Consider arranging students in different groups for each unit of study.
Review Individual Support Plans (ISPs) for issues with group work and support students/provide alternative options where feasible.
Facilitate increasingly collaborative, effective group work
Set icebreakers through which the students de-anonymise and ''humanise” themselves, e.g. "share one thing you think you are good at (cooking, guitar-playing, learning languages) and one thing you struggle with (small talk, singing, apostrophes)".
Set small, manageable, fun initial tasks, to help students develop trust in each other and in the group work process. This can involve experimenting with the technology they might use (e.g. which team creates the best 'hand drawn' collaborative picture on Jamboard), or they could compete in a team quiz on a topic related to the module, for example.
Progress from more independent, individual learning to more interdependent and authentic collaboration. For example, in an initial activity, the tutor could allocate different variants of the same task to each student: they work independently, then they share their findings with each other to compare notes. Together, they agree which is the most interesting/significant finding to share with the wider group, or debate how those findings should be categorised, ranked, organised etc. (e.g. discussing aspects/characteristics of the findings/data). Students more experienced in online group work might, by contrast, collaboratively shape the task and determine its components, negotiate roles, actively augment each other's contributions etc.
In setting online group work tasks, clarify the goals and the output, and their relationship to the module learning outcomes. Set expectations (e.g. time spent on the task), suggest distinct milestones to support progress-monitoring, and clarify the deadline and how the output should be shared/submitted.
Expect some group 'off-task' time: this serves a social, team-building function and breaks are necessary.
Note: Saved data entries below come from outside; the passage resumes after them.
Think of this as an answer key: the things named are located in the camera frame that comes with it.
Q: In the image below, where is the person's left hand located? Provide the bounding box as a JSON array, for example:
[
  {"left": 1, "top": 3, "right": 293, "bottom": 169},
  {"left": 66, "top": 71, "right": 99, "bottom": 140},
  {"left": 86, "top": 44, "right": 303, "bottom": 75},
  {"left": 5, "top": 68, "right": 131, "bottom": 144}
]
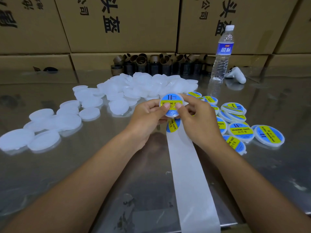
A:
[{"left": 125, "top": 98, "right": 172, "bottom": 151}]

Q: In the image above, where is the person's right forearm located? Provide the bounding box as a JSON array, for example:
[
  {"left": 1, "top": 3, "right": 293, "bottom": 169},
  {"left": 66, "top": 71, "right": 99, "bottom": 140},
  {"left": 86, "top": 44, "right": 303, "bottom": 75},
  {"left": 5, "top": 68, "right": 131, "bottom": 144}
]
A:
[{"left": 214, "top": 139, "right": 311, "bottom": 233}]

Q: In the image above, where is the white handheld controller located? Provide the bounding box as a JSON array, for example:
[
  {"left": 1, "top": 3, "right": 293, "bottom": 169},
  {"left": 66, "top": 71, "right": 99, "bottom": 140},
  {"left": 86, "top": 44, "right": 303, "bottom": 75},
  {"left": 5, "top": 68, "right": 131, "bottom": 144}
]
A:
[{"left": 225, "top": 67, "right": 247, "bottom": 84}]

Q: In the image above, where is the row of dark cardboard tubes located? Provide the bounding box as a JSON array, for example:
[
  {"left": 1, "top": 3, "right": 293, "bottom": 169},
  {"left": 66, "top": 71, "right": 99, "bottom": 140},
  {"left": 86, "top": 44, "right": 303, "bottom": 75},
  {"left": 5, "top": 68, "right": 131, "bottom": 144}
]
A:
[{"left": 111, "top": 53, "right": 214, "bottom": 76}]

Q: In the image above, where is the pile of white plastic lids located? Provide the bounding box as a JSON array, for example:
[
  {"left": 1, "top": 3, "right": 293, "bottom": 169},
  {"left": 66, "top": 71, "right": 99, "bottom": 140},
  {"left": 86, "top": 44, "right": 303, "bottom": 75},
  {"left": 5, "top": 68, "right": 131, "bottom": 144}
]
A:
[{"left": 0, "top": 72, "right": 200, "bottom": 154}]

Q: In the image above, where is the stack of brown cardboard boxes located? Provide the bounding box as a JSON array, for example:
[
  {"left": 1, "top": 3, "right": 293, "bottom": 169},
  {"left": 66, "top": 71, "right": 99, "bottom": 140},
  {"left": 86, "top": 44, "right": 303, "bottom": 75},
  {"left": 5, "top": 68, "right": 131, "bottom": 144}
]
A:
[{"left": 0, "top": 0, "right": 311, "bottom": 71}]

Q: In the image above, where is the person's right hand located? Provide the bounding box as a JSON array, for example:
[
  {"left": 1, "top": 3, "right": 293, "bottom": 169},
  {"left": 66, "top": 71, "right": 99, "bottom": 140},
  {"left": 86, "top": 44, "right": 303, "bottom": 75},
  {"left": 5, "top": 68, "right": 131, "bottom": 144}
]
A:
[{"left": 175, "top": 94, "right": 228, "bottom": 152}]

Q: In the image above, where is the person's left forearm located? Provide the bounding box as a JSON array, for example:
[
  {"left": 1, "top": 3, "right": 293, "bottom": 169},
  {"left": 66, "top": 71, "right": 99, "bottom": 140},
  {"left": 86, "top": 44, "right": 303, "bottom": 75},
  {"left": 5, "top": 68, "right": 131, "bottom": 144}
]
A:
[{"left": 2, "top": 134, "right": 139, "bottom": 233}]

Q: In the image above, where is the clear plastic water bottle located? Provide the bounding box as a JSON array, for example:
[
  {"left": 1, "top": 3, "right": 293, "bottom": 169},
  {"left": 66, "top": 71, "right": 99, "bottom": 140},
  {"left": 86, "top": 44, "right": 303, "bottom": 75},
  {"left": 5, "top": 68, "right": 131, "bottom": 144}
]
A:
[{"left": 210, "top": 25, "right": 235, "bottom": 82}]

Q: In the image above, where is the sticker roll with backing strip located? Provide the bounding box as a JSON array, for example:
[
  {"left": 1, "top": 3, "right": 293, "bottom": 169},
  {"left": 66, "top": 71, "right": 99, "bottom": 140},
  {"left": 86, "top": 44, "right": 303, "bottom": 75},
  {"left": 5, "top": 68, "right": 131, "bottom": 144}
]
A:
[{"left": 165, "top": 116, "right": 222, "bottom": 233}]

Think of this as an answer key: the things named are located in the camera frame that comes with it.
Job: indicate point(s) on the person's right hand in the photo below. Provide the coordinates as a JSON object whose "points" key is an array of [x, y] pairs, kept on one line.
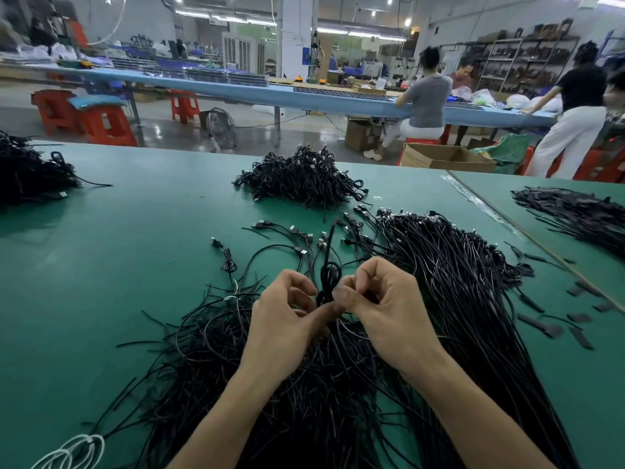
{"points": [[396, 317]]}

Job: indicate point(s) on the person's left hand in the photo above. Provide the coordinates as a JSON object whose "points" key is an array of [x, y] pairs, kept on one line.
{"points": [[283, 327]]}

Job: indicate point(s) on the person's left forearm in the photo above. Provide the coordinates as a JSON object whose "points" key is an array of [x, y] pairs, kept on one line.
{"points": [[230, 430]]}

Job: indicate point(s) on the person's right forearm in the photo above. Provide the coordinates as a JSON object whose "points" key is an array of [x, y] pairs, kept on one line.
{"points": [[478, 425]]}

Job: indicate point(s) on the open cardboard box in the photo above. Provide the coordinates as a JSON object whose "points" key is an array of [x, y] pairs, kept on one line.
{"points": [[444, 158]]}

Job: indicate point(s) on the small cardboard box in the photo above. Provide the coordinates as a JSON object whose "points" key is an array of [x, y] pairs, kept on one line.
{"points": [[362, 135]]}

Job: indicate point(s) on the scattered dark tie pieces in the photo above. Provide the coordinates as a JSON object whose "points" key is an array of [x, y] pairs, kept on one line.
{"points": [[581, 339]]}

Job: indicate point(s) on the green bag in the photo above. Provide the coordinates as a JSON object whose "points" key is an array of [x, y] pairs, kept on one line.
{"points": [[508, 153]]}

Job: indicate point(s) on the grey floor fan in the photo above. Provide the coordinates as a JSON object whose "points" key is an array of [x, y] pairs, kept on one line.
{"points": [[220, 129]]}

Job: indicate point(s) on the long blue workbench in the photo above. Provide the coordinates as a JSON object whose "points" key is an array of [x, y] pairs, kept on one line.
{"points": [[293, 97]]}

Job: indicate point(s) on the red plastic stool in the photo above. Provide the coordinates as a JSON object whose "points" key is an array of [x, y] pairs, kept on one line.
{"points": [[52, 109], [185, 105], [598, 166]]}

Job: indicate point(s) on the pile of white bags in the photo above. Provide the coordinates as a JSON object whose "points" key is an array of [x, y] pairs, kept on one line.
{"points": [[518, 100]]}

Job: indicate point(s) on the red stool with blue seat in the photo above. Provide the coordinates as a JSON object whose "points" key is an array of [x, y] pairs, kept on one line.
{"points": [[105, 125]]}

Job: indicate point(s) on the metal storage shelf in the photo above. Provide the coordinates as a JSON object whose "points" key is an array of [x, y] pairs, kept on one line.
{"points": [[522, 61]]}

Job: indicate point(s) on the white pillar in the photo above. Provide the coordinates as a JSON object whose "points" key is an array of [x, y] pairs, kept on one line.
{"points": [[298, 39]]}

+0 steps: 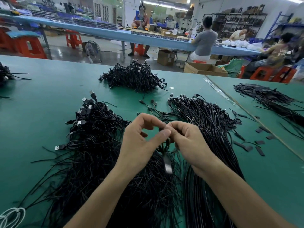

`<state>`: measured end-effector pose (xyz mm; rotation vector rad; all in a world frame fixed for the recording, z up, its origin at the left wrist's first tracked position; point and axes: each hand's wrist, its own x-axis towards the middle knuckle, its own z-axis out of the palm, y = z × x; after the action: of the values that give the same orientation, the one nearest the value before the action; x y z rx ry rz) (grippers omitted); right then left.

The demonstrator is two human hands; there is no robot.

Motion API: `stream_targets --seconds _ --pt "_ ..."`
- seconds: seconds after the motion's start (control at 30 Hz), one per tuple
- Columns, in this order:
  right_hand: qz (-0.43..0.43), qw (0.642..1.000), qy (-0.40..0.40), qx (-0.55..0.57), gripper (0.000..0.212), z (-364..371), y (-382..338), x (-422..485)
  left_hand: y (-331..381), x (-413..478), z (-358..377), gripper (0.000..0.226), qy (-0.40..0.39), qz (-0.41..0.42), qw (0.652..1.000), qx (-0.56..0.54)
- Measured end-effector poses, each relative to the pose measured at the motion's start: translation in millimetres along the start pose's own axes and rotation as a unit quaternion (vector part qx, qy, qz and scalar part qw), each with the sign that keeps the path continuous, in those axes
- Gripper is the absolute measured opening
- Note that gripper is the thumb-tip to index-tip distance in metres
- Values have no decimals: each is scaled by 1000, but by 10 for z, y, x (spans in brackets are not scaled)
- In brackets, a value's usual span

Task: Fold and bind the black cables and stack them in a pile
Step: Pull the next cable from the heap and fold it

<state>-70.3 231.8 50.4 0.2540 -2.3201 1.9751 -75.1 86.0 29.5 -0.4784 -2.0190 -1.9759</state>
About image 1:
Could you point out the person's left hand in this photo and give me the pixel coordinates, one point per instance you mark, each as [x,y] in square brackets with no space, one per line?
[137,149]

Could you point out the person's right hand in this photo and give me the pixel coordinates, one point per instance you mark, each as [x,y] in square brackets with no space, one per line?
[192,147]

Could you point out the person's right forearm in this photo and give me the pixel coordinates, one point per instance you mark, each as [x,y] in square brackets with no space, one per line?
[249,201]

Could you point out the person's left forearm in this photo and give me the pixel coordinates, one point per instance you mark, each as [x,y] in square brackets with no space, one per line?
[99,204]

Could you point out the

Provide a clear means by which students can collectively ask for help or support, either with the task or with the group dynamic (at PG level, potentially from another group rather than the tutor), and/or a means by which students can individually, privately communicate reflections on the group dynamic, to guide tutor moderation, refocusing, support etc.
Ensure all relevant activities are added to the Student Study Plan for the module in question.
Raising students' awareness of each other's needs, constraints and challenges, and encouraging peer accommodation of accessibility-related requests, facilitates a more inclusive and accessible teaching and learning experience.
Review ISPs for issues with group work and support students/provide alternative options where feasible.
Ensure all relevant activities are added to the Student Study Plan for the module in question.
All online resources should be compatible with the UK Digital Accessibility Standards 2020. See Creating Digitally Accessible Learning and Teaching Materials Brookes Moodle course.
Use the Blackboard Ally tool to help check the accessibility of the content you have prepared (available within Moodle late July - early August 2020).